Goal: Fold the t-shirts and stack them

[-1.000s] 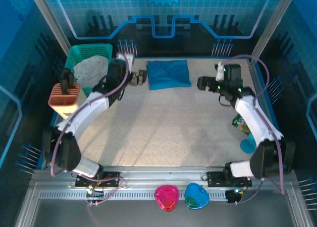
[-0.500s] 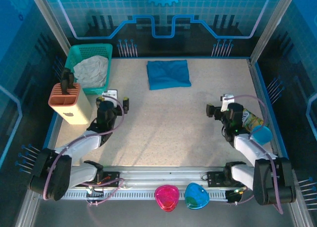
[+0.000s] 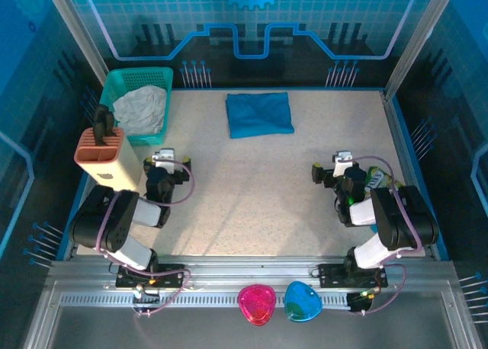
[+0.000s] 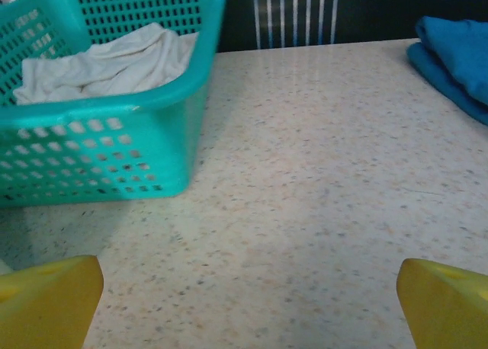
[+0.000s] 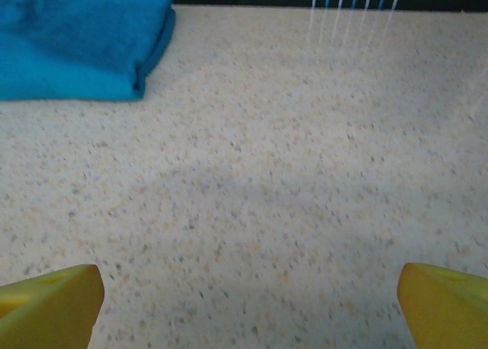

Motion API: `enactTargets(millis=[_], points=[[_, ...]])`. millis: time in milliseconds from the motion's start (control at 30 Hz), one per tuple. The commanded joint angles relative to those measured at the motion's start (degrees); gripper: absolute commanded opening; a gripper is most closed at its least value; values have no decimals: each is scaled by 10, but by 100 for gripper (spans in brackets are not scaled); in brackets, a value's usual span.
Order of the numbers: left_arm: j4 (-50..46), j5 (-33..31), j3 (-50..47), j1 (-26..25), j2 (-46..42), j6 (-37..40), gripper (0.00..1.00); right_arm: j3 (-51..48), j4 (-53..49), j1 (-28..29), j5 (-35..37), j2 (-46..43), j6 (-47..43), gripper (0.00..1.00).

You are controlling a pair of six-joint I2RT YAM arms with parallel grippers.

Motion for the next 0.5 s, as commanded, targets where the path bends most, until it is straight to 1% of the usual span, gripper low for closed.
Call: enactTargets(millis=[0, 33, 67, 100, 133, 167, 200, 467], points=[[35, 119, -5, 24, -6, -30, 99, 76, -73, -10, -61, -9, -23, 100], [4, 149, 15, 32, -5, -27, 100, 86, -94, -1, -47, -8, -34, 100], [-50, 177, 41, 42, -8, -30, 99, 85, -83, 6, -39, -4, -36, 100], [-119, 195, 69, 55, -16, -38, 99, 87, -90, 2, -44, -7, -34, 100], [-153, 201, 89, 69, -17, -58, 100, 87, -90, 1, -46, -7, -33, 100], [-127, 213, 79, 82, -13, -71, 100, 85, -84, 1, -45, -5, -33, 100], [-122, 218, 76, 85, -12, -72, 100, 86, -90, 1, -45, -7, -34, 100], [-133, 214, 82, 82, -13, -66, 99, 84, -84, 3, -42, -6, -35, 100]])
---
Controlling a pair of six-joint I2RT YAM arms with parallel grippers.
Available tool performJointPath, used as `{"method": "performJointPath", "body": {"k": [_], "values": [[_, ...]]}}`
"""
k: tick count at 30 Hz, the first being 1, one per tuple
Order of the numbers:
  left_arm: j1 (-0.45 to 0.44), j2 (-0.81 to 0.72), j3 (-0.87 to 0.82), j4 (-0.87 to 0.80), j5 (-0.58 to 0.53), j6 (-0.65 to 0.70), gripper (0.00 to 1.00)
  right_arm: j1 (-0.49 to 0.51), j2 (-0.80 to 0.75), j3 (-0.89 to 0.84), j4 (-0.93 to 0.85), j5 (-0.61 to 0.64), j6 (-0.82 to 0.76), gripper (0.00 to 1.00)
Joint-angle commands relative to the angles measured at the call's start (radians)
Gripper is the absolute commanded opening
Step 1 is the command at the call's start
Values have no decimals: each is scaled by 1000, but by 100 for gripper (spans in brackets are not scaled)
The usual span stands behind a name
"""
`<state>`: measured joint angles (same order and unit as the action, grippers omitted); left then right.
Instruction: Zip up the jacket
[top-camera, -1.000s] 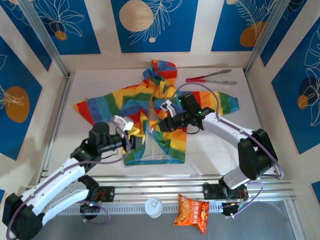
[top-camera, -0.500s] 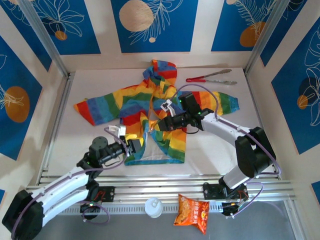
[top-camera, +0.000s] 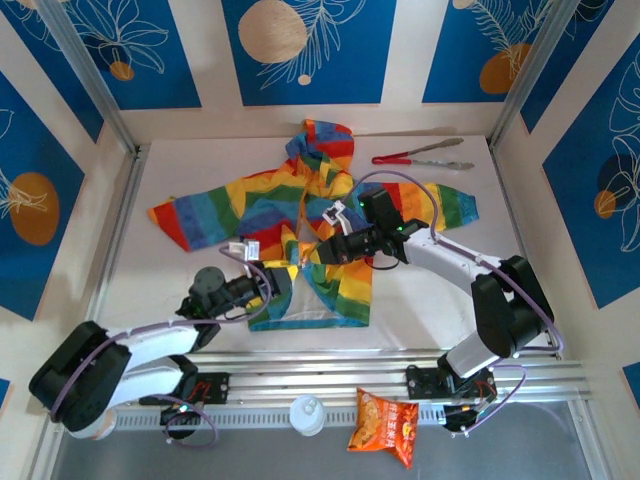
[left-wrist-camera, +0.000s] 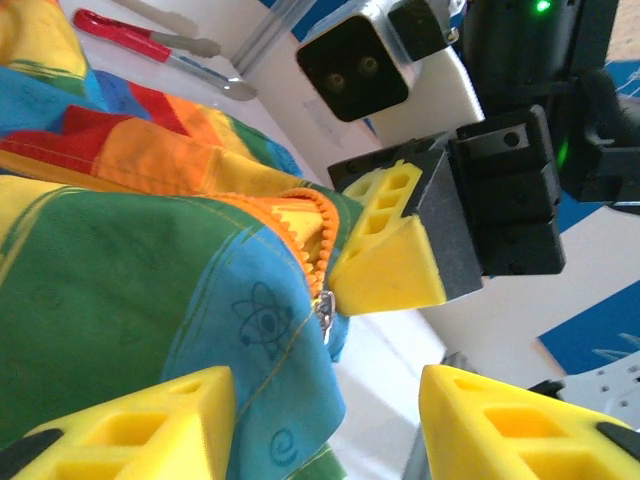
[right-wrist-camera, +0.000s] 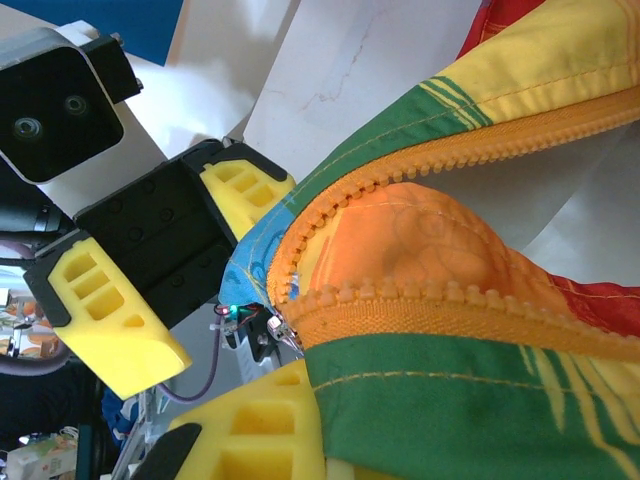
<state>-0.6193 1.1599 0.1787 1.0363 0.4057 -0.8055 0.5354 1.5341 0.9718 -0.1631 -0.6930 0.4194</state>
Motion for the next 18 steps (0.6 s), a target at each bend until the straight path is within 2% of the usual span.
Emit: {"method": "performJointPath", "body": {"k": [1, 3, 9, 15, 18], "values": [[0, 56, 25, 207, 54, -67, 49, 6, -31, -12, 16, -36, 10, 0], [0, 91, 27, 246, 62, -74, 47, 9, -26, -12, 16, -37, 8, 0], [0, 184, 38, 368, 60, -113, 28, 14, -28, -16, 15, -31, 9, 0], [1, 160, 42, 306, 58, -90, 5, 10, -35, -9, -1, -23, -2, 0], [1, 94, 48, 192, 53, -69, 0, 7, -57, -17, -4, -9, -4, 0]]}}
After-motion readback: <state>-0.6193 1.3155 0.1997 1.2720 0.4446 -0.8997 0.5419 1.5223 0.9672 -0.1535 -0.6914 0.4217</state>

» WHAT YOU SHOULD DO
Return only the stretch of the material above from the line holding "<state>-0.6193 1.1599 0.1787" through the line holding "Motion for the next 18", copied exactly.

» REPLY
<state>-0.6193 1.1599 0.1787 1.0363 0.4057 -0.8055 0.5354 1.5341 0.9718 -0.1631 -0.6930 0.4194</state>
Motion for the next 18 steps (0.6 s), a target at each bend until the straight path is within 2% of the usual span.

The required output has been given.